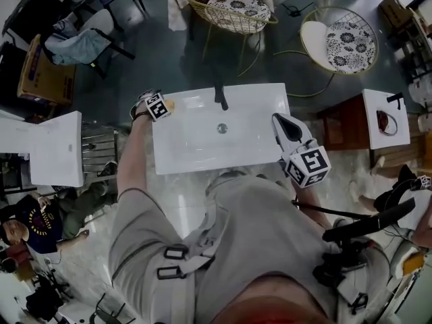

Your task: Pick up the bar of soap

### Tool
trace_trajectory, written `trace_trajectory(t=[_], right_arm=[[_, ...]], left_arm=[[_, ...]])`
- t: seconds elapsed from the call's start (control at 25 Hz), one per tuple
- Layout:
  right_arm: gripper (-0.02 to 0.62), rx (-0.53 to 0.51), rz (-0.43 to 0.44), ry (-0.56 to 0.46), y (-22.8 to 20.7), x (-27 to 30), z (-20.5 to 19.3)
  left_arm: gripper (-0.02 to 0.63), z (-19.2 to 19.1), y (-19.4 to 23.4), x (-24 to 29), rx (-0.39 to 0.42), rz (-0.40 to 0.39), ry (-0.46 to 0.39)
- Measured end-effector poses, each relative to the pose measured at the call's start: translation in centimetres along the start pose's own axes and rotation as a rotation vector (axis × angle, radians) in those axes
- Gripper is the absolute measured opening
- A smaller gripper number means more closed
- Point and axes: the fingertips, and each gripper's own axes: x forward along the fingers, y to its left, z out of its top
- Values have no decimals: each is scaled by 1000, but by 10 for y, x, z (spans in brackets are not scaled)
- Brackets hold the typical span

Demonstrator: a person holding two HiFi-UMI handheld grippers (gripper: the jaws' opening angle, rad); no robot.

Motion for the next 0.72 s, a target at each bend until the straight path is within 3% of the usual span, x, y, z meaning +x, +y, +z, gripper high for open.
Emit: trace_trajectory(t=[0.52,0.72], right_arm=[[3,1,-36,24,-14,15,-2],[3,0,-42,32,-14,17,0]], left_arm=[[477,-6,-14,45,14,-109,79],[446,-11,-20,47,3,-129,66]])
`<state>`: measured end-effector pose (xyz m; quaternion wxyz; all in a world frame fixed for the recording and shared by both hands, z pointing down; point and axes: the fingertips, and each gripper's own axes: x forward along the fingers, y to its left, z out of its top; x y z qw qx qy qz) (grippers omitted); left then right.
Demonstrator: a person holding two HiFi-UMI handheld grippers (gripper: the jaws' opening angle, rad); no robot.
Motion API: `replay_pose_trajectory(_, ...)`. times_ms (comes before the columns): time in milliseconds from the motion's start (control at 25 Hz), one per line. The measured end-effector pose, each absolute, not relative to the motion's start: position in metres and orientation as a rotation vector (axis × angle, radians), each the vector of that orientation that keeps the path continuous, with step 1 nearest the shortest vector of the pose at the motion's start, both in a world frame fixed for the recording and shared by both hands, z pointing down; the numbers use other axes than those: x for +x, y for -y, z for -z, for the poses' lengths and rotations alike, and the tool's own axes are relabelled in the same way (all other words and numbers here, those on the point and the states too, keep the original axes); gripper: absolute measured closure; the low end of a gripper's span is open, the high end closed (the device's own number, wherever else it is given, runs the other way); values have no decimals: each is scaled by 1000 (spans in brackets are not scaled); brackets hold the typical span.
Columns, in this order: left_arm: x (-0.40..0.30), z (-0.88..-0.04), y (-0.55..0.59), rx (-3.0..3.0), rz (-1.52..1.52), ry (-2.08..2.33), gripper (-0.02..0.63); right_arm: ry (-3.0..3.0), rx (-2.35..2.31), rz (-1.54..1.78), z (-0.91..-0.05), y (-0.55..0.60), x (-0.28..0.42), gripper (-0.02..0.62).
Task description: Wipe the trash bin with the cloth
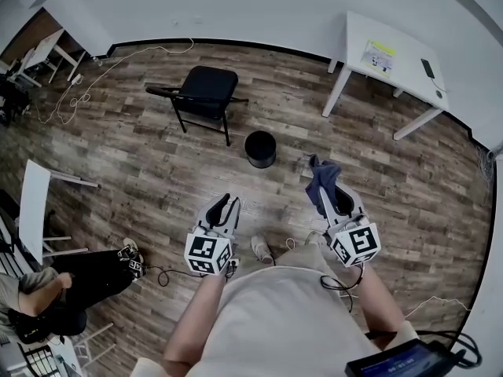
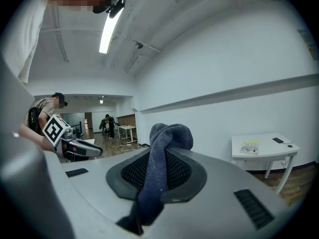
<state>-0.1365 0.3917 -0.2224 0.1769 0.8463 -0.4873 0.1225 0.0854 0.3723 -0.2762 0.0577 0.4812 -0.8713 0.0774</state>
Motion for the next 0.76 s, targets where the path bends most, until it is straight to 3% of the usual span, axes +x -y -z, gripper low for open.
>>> replay_pose_trajectory(760,-150,210,-434,2372,-308,1350,500,2655,1444,-247,271,-403,47,530)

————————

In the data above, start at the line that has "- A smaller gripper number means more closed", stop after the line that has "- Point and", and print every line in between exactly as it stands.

- A smaller gripper number means more closed
- Point and axes: the fingertips, and each gripper's own axes: x forward along the fingers, y to its left, z out of its top

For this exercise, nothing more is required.